Work item: Only the lines from the beginning of the data below through the line that contains "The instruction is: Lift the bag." should be repeated, exactly as written.
BEGIN Provided material
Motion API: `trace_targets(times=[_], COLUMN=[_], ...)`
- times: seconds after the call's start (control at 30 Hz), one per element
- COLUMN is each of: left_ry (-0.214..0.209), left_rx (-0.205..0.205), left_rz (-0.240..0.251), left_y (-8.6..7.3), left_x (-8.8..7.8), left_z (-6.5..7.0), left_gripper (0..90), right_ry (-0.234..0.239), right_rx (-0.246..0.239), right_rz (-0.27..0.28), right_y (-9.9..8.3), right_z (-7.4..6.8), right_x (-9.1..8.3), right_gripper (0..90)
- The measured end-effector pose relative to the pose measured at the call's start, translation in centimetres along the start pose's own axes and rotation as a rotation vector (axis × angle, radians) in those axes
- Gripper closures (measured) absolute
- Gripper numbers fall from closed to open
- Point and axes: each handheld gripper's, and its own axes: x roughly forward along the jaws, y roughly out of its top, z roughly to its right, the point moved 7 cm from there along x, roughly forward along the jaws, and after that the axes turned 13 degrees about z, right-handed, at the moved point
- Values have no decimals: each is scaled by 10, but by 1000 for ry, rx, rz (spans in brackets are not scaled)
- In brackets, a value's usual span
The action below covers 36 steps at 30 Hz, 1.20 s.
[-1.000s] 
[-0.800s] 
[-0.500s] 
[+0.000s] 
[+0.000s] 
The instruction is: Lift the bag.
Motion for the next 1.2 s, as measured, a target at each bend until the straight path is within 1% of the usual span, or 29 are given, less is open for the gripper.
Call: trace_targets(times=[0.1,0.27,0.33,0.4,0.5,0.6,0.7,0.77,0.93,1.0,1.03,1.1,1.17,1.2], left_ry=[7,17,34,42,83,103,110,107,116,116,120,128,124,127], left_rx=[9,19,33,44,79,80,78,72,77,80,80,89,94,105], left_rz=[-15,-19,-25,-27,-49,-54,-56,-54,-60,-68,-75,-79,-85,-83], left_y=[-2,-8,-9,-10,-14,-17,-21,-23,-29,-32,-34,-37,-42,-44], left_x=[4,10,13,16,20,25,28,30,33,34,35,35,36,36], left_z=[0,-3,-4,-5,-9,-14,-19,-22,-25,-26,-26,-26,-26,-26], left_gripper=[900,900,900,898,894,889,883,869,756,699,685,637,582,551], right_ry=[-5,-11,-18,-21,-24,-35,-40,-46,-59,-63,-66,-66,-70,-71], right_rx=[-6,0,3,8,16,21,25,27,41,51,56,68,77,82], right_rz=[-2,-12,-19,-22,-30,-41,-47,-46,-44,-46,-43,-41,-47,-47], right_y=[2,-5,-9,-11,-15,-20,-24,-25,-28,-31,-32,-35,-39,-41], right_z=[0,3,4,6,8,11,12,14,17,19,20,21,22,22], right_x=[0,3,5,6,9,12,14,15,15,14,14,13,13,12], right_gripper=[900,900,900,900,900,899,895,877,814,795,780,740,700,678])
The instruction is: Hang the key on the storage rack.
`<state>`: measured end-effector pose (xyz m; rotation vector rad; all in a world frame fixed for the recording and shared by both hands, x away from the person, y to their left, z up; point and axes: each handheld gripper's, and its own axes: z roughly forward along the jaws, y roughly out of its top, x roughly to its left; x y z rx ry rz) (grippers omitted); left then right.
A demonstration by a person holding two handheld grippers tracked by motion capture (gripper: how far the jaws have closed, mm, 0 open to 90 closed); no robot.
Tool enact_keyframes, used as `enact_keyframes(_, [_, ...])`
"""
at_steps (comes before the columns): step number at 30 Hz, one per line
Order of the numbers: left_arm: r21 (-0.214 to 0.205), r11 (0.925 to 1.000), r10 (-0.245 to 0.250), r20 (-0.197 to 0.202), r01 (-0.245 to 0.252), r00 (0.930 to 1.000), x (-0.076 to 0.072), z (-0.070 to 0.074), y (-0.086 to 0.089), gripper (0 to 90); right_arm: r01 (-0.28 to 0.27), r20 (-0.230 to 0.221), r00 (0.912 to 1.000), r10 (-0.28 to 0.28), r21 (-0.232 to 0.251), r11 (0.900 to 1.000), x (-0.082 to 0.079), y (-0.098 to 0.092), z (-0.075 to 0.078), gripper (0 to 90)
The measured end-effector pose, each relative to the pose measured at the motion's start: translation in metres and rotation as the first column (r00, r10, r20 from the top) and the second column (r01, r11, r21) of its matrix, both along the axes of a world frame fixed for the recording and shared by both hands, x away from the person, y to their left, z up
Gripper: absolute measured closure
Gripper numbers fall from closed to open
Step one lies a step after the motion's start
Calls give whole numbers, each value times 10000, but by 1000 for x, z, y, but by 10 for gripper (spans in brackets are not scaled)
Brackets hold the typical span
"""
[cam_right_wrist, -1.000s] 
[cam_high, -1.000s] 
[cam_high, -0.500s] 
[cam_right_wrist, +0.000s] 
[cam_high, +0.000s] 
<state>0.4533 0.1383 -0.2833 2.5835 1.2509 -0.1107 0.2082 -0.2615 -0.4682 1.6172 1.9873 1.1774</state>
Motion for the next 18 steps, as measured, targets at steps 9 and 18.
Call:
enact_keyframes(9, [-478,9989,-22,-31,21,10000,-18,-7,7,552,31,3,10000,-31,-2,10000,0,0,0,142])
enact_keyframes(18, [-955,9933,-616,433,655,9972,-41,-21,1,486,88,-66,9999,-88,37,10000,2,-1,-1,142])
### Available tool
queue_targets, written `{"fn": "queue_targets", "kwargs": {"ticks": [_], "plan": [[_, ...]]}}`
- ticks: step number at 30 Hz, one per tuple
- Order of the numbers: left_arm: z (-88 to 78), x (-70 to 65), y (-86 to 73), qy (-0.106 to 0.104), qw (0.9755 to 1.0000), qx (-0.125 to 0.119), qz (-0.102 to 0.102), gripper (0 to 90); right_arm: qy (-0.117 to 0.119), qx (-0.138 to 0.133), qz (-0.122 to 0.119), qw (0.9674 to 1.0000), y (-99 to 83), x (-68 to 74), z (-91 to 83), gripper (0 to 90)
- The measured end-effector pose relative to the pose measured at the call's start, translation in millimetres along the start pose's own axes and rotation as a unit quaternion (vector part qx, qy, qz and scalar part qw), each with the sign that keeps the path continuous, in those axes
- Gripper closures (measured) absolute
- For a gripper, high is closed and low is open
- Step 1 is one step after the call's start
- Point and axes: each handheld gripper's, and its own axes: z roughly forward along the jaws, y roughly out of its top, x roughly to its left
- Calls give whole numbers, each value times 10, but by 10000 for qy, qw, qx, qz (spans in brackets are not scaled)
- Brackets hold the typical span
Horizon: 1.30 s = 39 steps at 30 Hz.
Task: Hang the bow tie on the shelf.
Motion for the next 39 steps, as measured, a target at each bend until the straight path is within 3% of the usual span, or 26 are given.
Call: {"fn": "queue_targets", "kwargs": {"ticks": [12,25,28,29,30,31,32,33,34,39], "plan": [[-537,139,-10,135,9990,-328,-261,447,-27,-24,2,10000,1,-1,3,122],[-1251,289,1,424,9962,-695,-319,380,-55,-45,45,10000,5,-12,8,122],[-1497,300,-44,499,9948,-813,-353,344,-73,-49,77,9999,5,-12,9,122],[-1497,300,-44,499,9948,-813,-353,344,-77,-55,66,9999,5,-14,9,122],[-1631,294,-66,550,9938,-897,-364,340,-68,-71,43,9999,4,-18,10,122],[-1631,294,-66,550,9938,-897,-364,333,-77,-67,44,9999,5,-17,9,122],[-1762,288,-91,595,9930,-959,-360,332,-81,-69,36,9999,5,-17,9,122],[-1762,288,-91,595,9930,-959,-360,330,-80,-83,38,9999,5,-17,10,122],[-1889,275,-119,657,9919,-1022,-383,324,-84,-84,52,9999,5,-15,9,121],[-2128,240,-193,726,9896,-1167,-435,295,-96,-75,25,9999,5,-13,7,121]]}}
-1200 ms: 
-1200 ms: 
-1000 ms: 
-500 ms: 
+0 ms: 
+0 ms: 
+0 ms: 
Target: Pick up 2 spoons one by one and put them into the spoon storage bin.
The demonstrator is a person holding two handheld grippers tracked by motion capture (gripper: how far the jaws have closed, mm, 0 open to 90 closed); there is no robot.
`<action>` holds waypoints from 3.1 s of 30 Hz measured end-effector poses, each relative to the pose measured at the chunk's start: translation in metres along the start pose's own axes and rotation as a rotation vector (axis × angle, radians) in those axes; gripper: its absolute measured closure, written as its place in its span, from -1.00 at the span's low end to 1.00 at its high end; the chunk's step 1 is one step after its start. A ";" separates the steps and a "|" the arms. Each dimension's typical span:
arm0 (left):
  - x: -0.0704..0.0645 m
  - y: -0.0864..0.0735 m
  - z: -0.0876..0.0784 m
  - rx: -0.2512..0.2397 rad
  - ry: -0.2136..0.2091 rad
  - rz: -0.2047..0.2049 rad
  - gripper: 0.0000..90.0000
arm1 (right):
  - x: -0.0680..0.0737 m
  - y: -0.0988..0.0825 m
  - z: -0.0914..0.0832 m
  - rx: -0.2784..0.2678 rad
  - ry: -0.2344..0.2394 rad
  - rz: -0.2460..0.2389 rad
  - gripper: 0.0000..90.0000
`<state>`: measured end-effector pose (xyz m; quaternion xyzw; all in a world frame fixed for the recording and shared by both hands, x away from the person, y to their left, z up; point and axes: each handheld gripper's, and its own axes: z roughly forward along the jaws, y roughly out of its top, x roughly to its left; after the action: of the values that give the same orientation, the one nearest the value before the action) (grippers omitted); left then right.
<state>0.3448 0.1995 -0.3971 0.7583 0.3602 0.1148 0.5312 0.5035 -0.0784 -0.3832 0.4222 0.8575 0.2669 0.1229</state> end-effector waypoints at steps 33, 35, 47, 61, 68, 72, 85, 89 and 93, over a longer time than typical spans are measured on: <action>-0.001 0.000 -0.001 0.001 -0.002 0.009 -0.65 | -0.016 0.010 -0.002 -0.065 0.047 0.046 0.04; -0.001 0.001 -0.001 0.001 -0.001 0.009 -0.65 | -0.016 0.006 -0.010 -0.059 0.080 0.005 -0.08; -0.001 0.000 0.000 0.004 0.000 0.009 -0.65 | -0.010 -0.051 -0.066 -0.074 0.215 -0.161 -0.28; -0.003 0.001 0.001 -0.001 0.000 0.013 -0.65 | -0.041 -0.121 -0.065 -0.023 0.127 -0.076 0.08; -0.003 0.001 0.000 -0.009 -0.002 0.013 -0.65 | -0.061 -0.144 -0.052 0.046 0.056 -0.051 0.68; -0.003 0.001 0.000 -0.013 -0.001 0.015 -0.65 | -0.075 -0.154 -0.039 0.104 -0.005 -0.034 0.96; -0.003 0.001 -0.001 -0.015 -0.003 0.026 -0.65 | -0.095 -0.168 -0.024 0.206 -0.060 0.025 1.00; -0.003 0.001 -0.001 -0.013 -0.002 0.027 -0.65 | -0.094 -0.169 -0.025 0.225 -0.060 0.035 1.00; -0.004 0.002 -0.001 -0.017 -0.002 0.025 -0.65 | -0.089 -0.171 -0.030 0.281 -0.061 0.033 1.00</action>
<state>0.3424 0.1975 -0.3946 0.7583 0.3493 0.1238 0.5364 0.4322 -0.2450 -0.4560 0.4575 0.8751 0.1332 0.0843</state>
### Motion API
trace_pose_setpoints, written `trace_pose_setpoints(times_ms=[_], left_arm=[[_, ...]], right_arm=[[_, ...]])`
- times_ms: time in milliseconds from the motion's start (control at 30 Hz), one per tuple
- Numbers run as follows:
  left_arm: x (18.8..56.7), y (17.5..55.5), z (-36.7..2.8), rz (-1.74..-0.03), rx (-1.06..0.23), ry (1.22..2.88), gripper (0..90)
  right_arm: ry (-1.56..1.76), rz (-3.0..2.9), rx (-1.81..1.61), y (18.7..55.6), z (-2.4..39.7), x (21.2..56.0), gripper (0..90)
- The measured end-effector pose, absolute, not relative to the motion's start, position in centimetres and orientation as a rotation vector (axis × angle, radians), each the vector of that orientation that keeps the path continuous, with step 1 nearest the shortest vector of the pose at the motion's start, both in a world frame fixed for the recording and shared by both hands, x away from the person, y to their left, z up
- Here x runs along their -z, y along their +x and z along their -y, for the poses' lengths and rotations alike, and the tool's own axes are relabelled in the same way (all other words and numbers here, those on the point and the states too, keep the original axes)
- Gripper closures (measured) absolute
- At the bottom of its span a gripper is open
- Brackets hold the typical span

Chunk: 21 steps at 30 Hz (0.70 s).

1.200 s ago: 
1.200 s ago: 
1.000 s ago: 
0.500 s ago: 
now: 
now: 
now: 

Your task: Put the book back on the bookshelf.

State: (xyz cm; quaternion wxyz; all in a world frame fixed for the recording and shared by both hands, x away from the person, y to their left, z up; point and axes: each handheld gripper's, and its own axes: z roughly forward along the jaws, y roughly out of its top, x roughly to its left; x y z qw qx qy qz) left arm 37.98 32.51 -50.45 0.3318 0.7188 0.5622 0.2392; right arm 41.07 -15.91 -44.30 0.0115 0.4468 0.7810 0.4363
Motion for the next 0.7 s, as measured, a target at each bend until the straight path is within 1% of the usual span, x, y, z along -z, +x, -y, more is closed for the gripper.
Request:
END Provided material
Output below:
Motion API: `trace_targets(times=[_], COLUMN=[_], ...)`
- times: seconds after the call's start (control at 30 Hz), one per element
- COLUMN is each of: left_ry (-0.214..0.209), left_rx (-0.205..0.205), left_rz (-0.240..0.251), left_y (-8.6..7.3), left_x (-8.8..7.8), left_z (-6.5..7.0), left_gripper (0..90), right_ry (-0.234..0.239), right_rx (-0.246..0.239), right_rz (-0.27..0.28), right_y (-9.9..8.3), right_z (-7.4..6.8), right_x (-9.1..8.3), right_gripper (0..90)
- The measured end-effector pose relative to the pose measured at the call's start, translation in centimetres along the start pose's own axes and rotation as a rotation vector (axis × angle, radians) in those axes
- Gripper closures (measured) absolute
- Gripper numbers fall from closed to open
- Point and axes: each handheld gripper's, and its own axes: x roughly forward along the jaws, y roughly out of its top, z roughly to its right, the point moved 7 cm from there along x, roughly forward along the jaws, and after that the axes turned 13 degrees about z, right-handed, at the moved point
- Values have no decimals: each is scaled by 10, but by 1000 for ry, rx, rz (spans in brackets are not scaled)
- In brackets, a value's usual span
The action below covers 36 steps at 30 Hz, 1.20 s.
[-1.000s] 
[-0.800s] 
[-0.500s] 
[+0.000s] 
[+0.000s] 
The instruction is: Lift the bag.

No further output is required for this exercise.